Under pressure, France postpones the international conference on Palestine
The major international conference on Palestine, scheduled for next week at the United Nations headquarters in New York, will not take place. Officially, the postponement is explained by regional tensions, including recent Israeli attacks against Iran. In reality, Paris is retreating. Under pressure from Israel and the United States, France preferred to adjourn rather than fully assuming the initiative it claimed to carry.
This summit, co -organized with Saudi Arabia, was to mark a decisive step towards the recognition of the state of Palestine. But as the deadline approached, French diplomacy has erased. Several capitals of the Middle East had warned that they would not participate-a pretext everything found to justify this withdrawal. But no one is fooled: this postponement looks like a capitulation. France folds in the face of the injunctions of its Western allies, renouncing to embody an independent and courageous word on the international scene.
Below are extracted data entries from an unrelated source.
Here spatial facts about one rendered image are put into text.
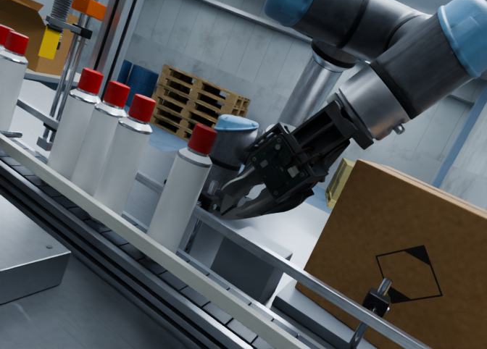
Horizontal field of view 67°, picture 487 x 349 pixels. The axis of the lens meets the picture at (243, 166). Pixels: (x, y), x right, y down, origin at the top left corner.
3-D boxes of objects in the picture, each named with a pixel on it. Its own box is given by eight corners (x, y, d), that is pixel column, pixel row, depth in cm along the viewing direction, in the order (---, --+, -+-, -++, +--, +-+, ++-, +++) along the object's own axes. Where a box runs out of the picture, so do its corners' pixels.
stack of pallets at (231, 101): (141, 119, 623) (161, 62, 604) (169, 122, 720) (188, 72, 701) (214, 154, 592) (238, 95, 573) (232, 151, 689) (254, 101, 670)
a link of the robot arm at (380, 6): (361, -14, 49) (381, -12, 39) (435, 20, 50) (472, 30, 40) (333, 43, 53) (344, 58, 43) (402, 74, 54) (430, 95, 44)
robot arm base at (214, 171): (178, 179, 107) (190, 148, 105) (201, 174, 121) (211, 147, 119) (223, 203, 103) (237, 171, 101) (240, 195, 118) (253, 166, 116)
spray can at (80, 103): (35, 177, 63) (69, 61, 59) (61, 176, 68) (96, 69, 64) (53, 190, 61) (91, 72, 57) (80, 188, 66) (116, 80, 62)
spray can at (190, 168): (132, 249, 54) (182, 119, 50) (155, 242, 59) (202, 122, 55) (158, 268, 52) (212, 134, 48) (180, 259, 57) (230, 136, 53)
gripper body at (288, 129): (237, 150, 42) (325, 82, 38) (265, 152, 50) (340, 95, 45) (273, 208, 40) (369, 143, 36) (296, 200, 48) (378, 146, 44)
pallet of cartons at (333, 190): (372, 213, 662) (390, 177, 649) (377, 231, 546) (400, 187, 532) (325, 191, 681) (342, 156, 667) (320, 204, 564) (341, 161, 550)
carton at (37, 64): (-40, 42, 204) (-23, -26, 197) (29, 56, 253) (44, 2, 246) (24, 71, 199) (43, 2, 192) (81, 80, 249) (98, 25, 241)
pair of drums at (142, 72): (108, 92, 761) (120, 56, 746) (151, 111, 739) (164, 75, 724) (87, 88, 699) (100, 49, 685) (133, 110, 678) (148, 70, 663)
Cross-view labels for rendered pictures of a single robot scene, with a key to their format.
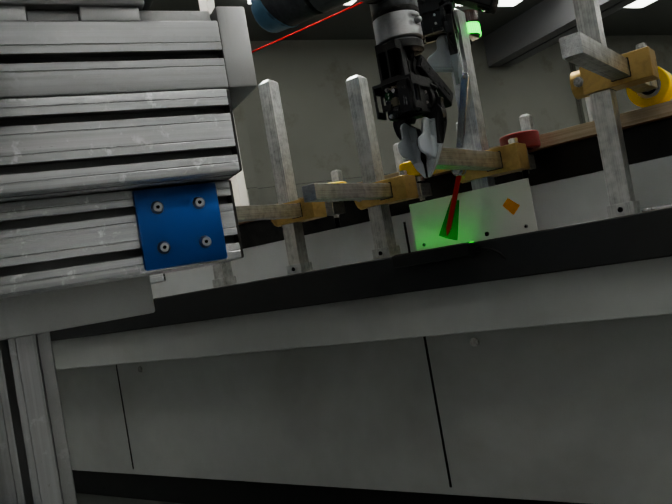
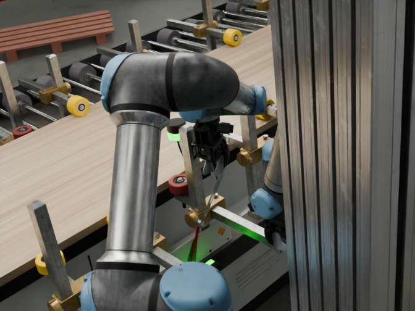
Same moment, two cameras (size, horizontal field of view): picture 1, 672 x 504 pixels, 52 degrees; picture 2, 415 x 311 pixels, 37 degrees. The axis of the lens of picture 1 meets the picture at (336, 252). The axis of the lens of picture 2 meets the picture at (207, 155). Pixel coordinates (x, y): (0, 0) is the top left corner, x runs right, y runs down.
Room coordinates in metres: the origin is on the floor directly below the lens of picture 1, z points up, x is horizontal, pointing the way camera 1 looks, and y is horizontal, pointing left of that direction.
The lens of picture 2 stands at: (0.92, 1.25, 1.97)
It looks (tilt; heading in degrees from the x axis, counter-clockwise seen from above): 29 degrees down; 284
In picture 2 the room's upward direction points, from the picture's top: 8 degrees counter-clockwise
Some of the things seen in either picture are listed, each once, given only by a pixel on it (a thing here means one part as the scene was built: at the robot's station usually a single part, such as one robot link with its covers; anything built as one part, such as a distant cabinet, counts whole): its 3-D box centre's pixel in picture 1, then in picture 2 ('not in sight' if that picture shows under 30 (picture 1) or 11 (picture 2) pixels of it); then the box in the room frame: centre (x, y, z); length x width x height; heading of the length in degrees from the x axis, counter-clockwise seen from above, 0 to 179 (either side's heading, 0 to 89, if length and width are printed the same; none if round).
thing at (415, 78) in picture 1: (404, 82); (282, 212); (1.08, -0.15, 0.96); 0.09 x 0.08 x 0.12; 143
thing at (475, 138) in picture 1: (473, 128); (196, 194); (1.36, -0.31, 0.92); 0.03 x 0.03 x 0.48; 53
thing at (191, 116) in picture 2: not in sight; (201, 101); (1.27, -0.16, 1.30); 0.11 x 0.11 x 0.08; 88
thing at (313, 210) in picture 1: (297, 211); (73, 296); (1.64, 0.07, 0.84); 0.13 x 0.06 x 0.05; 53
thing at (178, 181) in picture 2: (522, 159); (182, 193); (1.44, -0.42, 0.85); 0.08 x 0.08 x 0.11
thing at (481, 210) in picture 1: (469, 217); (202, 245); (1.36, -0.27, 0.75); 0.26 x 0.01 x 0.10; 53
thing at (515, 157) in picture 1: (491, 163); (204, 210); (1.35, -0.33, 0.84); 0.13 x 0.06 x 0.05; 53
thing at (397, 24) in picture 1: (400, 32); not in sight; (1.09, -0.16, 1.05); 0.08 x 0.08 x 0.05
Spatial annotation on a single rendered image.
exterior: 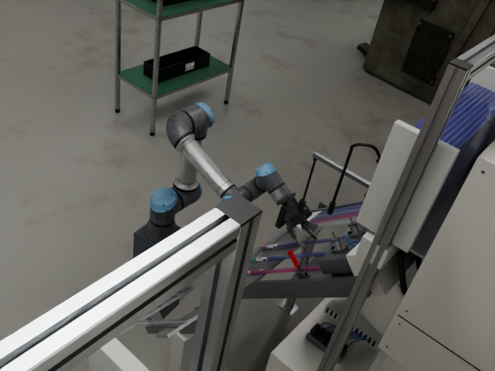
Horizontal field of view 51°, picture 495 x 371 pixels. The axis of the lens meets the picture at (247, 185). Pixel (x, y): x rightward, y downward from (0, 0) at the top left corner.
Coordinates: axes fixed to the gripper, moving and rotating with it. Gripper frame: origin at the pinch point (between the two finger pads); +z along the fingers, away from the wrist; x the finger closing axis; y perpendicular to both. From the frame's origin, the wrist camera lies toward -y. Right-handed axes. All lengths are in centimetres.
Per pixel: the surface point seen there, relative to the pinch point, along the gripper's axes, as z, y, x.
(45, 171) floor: -121, -183, 7
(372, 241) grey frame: 1, 58, -36
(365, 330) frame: 41.5, -1.4, 0.4
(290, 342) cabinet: 27.8, -15.4, -23.0
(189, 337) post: 0, -7, -62
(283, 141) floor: -54, -141, 175
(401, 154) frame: -15, 79, -33
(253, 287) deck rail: 0.3, -3.6, -32.0
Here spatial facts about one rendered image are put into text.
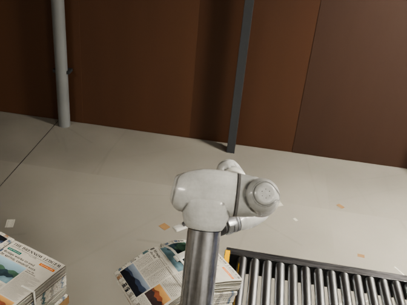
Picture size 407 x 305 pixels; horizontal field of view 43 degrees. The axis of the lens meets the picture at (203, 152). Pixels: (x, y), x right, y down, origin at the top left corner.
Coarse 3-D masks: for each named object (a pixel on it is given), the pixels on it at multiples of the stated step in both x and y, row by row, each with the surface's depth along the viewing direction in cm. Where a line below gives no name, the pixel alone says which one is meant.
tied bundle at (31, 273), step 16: (0, 256) 216; (16, 256) 217; (32, 256) 218; (0, 272) 208; (16, 272) 209; (32, 272) 210; (48, 272) 210; (64, 272) 216; (0, 288) 201; (16, 288) 202; (32, 288) 203; (48, 288) 210; (64, 288) 221; (0, 304) 194; (16, 304) 195; (32, 304) 204; (48, 304) 214
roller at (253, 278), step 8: (256, 264) 263; (256, 272) 259; (248, 280) 255; (256, 280) 254; (248, 288) 250; (256, 288) 250; (248, 296) 245; (256, 296) 246; (248, 304) 240; (256, 304) 242
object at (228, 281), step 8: (176, 240) 216; (184, 240) 218; (184, 248) 212; (224, 264) 211; (216, 272) 203; (224, 272) 205; (232, 272) 207; (216, 280) 198; (224, 280) 200; (232, 280) 202; (240, 280) 205; (216, 288) 199; (224, 288) 201; (232, 288) 205; (216, 296) 201; (224, 296) 203; (232, 296) 206; (216, 304) 203; (224, 304) 206
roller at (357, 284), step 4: (352, 276) 264; (356, 276) 262; (360, 276) 263; (352, 280) 262; (356, 280) 260; (360, 280) 260; (352, 284) 260; (356, 284) 257; (360, 284) 257; (356, 288) 255; (360, 288) 255; (356, 292) 253; (360, 292) 252; (356, 296) 251; (360, 296) 250; (364, 296) 251; (356, 300) 249; (360, 300) 248; (364, 300) 248; (356, 304) 247; (360, 304) 245; (364, 304) 245
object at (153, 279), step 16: (144, 256) 207; (128, 272) 203; (144, 272) 201; (160, 272) 199; (128, 288) 197; (144, 288) 195; (160, 288) 194; (176, 288) 192; (144, 304) 190; (160, 304) 188; (176, 304) 190
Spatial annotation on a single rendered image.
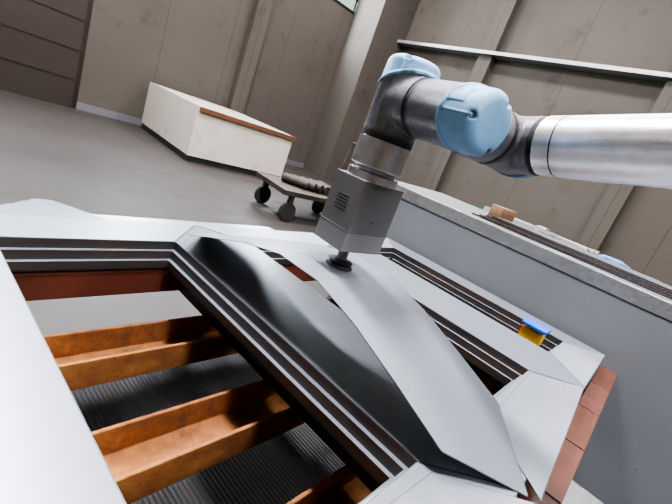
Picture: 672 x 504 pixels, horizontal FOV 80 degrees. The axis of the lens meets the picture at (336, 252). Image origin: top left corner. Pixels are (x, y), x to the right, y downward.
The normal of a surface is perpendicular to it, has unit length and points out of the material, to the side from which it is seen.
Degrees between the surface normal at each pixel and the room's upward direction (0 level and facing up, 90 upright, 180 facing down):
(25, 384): 0
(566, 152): 112
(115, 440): 90
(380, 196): 90
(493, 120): 90
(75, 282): 90
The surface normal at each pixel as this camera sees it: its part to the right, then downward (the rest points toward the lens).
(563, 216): -0.70, -0.05
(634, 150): -0.82, 0.23
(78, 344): 0.69, 0.43
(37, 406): 0.34, -0.90
Emmanuel Macron had however announced, in April, wanting to join the list of 147 countries having already recognized the state of Palestine. He had promised a strong initiative, a historic turning point, a clear signal. Today, he is backing down. The Israeli ambassador to France had a good game of qualifying this recognition as “disaster”: his threats have clearly paid off. By dint of wanting to spare Tel Aviv and Washington, Paris locked himself up in a blatant diplomatic inconsistency.
Meanwhile, the Élysée tried to save appearances. We talked about “tune” discussions, all-round phone calls, secret missions carried out by special advisers. But all this will not have masked the essential: France, once again, has stolen. Even the compromise project developed behind the scenes – disarmament of Hamas, security guarantees for Israel, supervised Palestinian elections – will not have been enough to reassure London or Washington. And above all, he will not have convinced Paris himself to hold on. By dint of hesitation, France has missed a crucial meeting with history.